** Opening LISTED RECORDS block **

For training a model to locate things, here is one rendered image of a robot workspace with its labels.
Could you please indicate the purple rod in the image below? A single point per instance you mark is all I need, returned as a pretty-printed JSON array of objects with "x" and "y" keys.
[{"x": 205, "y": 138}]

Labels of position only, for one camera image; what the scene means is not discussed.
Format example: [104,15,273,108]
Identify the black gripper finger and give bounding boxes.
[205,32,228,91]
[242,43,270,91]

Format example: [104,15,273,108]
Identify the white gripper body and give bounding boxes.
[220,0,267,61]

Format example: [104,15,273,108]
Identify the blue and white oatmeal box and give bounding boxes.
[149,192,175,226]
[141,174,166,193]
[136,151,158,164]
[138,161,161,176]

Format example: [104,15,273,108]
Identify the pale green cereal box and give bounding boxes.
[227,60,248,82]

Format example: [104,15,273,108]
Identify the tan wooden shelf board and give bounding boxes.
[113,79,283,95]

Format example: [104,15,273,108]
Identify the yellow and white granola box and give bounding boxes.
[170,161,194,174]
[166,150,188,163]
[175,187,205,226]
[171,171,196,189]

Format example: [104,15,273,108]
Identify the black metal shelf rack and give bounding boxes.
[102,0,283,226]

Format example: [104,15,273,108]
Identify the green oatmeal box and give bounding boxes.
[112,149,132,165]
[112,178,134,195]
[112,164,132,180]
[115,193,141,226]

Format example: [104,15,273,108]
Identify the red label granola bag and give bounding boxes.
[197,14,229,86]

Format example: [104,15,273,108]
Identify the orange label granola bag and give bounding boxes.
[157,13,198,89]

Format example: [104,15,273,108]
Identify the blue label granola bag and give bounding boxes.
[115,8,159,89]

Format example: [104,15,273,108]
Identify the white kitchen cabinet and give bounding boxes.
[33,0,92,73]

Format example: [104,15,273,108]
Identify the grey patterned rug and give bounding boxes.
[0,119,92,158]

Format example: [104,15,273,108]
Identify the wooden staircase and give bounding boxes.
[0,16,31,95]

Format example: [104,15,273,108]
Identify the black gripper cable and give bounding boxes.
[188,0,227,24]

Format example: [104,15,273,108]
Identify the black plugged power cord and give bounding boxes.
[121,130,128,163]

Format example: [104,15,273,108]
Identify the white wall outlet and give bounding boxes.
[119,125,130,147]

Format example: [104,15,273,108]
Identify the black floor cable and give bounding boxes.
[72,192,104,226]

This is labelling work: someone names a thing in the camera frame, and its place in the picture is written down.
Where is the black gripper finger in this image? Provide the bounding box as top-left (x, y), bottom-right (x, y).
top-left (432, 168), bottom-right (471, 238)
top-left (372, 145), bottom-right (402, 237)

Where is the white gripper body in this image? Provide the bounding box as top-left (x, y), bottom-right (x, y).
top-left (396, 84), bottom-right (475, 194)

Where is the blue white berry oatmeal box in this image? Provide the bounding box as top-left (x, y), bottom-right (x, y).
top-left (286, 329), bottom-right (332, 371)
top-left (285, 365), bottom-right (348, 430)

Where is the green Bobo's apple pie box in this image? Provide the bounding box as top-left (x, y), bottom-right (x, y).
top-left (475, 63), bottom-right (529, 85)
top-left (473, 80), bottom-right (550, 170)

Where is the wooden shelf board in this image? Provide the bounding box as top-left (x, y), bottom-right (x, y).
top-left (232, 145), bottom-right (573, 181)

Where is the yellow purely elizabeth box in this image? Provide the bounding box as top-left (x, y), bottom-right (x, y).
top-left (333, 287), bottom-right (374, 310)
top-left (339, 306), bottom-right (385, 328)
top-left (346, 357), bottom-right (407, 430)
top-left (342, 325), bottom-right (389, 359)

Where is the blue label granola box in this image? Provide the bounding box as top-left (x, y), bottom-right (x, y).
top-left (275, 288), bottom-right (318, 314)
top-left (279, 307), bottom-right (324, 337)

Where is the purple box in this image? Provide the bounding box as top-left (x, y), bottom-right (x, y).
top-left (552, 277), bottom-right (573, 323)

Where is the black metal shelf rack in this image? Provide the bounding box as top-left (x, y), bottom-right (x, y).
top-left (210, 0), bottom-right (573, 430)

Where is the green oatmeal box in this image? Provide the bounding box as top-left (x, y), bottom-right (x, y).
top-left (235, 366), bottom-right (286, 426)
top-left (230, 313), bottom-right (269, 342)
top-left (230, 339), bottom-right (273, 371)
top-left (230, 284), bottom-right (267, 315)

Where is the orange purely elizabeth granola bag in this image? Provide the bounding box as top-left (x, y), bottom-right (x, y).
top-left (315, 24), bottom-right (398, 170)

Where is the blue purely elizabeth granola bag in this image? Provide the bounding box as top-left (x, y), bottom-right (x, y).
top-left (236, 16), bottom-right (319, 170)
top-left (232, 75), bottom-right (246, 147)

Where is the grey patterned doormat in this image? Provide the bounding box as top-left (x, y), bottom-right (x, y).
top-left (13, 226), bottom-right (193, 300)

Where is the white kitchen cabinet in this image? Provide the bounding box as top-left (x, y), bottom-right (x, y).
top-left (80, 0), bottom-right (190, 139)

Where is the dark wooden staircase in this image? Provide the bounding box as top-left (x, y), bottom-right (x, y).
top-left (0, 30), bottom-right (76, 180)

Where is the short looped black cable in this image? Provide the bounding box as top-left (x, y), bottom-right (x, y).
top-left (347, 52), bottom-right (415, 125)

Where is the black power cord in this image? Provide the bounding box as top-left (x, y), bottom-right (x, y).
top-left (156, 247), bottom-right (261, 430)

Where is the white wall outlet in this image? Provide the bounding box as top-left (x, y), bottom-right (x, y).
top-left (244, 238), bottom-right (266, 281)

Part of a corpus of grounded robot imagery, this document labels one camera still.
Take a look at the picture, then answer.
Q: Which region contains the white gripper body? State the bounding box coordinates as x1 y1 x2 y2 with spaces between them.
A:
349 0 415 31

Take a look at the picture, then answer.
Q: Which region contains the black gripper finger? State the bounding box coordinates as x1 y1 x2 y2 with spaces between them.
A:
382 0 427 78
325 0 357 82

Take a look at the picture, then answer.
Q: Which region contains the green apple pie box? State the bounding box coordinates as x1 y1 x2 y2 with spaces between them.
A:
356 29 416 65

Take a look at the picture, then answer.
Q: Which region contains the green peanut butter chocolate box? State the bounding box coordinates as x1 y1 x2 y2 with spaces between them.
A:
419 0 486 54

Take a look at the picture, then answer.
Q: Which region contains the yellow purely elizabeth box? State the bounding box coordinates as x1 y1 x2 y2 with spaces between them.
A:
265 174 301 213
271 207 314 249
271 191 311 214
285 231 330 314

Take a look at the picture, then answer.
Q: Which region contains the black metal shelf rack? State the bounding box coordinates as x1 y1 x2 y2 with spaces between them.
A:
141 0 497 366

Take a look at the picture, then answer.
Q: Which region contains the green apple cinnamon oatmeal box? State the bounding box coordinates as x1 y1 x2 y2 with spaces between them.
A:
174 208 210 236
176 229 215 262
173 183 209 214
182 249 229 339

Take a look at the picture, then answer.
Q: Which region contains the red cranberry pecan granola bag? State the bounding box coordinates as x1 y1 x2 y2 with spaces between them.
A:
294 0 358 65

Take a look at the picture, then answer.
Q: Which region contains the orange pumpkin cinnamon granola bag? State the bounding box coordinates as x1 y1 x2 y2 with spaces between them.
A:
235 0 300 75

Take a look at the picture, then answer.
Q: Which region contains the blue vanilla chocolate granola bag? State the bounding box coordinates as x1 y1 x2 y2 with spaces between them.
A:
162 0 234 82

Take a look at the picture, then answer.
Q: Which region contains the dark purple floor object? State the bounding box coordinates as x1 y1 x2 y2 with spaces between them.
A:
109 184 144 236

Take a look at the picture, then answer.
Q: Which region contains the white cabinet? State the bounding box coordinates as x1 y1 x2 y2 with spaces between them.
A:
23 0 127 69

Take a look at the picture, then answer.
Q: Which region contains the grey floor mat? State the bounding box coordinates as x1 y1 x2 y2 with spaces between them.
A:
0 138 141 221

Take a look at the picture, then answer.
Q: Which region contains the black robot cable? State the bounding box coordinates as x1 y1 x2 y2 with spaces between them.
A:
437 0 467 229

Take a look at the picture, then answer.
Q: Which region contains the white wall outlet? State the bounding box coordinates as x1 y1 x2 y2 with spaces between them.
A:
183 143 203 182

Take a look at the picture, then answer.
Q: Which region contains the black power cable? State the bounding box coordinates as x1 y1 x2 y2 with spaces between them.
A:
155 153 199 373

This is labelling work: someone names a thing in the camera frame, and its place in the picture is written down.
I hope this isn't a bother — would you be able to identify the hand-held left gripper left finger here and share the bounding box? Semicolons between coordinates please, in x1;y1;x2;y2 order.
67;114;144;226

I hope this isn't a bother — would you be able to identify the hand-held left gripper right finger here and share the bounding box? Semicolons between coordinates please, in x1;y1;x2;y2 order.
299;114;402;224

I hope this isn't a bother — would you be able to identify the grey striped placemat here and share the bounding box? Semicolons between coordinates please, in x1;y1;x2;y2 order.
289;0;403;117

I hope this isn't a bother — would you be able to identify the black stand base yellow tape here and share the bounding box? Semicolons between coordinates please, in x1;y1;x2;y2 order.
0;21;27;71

** Closing LISTED RECORDS block **

### TASK DESCRIPTION
The expected answer is a copy of every line in the entries that holds the word "cinnamon".

### ANSWER BOX
Q: Which region contains the green apple cinnamon oatmeal box? State the bounding box coordinates as x1 y1 x2 y2 with spaces between them.
Q: Which region contains the orange pumpkin cinnamon granola bag? State the bounding box coordinates as x1 y1 x2 y2 with spaces between them.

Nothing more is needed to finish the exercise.